現在、顎関節症の改善のためにかみ合わせを調整したり、歯列矯正をしたりすることはほとんどありません。(顎関節症の発症や悪化に関連があることが疑われる明らかなかみ合わせの異常や、かぶせ物、詰め物などの不具合がある場合は治療を行うこともあります。)
顎関節症は、顎の関節や骨を支える筋肉の異常や、関節の中にあるクッション(関節円板)の位置のズレや変形、顎の骨の変形や吸収などによりかみ合わせが変化することがあります。その場合、かみ合わせの違和感や咬みにくさを自覚することがあります。例えば、『以前より前歯がかみ合わなくなってきた』や、『奥歯でものがかみにくくなってきた』などです。
このような状態は、咀嚼や発音、審美に影響を及ぼす場合があります。そのため、顎関節、かみ合わせの状態を慎重に診断した後に、他の治療と合わせてかみ合わせの治療(かぶせ物の調整や作製、歯列矯正など)を行い、不具合の改善を図ります。

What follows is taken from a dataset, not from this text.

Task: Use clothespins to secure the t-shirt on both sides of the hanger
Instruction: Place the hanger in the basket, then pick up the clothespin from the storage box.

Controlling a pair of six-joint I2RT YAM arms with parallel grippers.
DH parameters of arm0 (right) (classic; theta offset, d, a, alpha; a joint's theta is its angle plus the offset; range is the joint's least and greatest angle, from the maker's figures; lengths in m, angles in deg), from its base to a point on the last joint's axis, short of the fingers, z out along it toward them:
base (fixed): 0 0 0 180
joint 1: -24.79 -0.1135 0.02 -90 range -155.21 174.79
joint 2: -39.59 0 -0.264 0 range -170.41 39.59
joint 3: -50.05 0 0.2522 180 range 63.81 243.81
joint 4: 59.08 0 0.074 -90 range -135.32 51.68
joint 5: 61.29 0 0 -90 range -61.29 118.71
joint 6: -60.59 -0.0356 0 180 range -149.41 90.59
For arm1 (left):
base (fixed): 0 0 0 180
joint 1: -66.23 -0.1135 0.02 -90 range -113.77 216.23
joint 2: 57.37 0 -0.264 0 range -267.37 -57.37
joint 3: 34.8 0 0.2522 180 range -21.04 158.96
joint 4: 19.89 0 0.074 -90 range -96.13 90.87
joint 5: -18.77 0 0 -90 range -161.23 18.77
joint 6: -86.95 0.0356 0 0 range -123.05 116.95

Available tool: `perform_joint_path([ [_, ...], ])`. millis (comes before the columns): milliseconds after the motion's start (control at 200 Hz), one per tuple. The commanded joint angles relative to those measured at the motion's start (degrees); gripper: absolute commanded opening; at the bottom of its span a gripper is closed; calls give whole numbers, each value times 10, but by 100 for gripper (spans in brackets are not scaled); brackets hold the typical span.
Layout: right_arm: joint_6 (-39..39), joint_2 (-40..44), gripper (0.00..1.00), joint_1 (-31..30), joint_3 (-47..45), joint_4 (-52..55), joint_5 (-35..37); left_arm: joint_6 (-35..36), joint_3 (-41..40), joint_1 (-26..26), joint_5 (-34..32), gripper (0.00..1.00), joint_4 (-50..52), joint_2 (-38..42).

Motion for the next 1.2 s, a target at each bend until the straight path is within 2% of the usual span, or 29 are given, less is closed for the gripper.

※ 顎関節症は、似た症状を示す他の疾患との鑑別を行うことが重要です。また、患者様一人ひとりの症状や状態に応じて治療方法が異なります。
自己判断で上記の対応を行うことは症状の悪化につながることもあるため、まずは歯科にご相談ください。

睡眠時無呼吸症候群

睡眠時無呼吸症候群は、睡眠中に呼吸が止まることを繰り返す病気です。良質な睡眠がとれなくなり、睡眠中に目が覚めたり、日中の眠気や起床時のだるさが生じたりします。また、心疾患や高血圧などのリスクが高まることもわかっています。
当院では、睡眠時無呼吸症候群の治療方法の一つである口腔内装置の作製を行っています。
医科との連携のうえで、口腔内装置の適応であれば健康保険で作製することができます。
下顎を前方に出した状態の口腔内装置を作り、睡眠中に装着していただくことで、気道が広がり呼吸が楽になる効果があります。
しかし、装着後、まれに顎関節の痛みやかみ合わせの変化などが生じることが報告されており、定期的に経過観察をしていくことが大切です。
いびきや夜間の覚醒、日中の疲労感や眠気でお困りの方は、ご相談ください。

よくある質問

口を開け閉めしたときにアゴがカクンカクンなります。これは顎関節症でしょうか?
顎関節症は、①アゴの関節や顔、頭の周りの筋肉などに生じる痛み、②口が大きく開かない、③口の開け閉めなど、アゴを動かした時に音がなる、などの症状を示すことが特徴です。
顎関節症では、関節の中のクッションのような組織(関節円板)がズレていて、アゴを動かした時にクッションが動く音がすることや、骨と骨がこすれて音が発生することがあります。
ただし、顎関節症の他にも同じような症状が出る病気はありますので、自己判断はなるべく避けるようにしましょう。
口が大きく開かず、アゴの痛みがあります。これは顎関節症でしょうか? 治るのでしょうか?
上述の通り、顎関節症ではアゴの痛みや口が大きく開かないといった症状が出ることがあります。ただし、顎関節症以外でも顎関節症と似た症状を示す疾患もありますので、きちんとした診察、診断が必要になります。
もし顎関節症が原因で起きている症状であれば、治療によって改善することが多いです。
歯科医院で顎関節症があると言われたことがあります。悪いかみ合わせや歯ならびが原因でしょうか? 矯正治療をした方がよいのでしょうか?
現在、顎関節症が発症する要因は、何か一つの要因によって起こるのではなく、いくつかの要因が積み重なって、個人の許容できる範囲を超えたときに発症することが考えられています。
つまり、かみ合わせが悪いことだけによって顎関節症が生じるとは限りません。
そのため、日本顎関節学会では、顎関節症の基本的な治療において、『歯を削る』、『歯列矯正などで歯ならびを改善する』などの不可逆的な治療(元に戻すことができない治療)はなるべく避けることを推奨しています。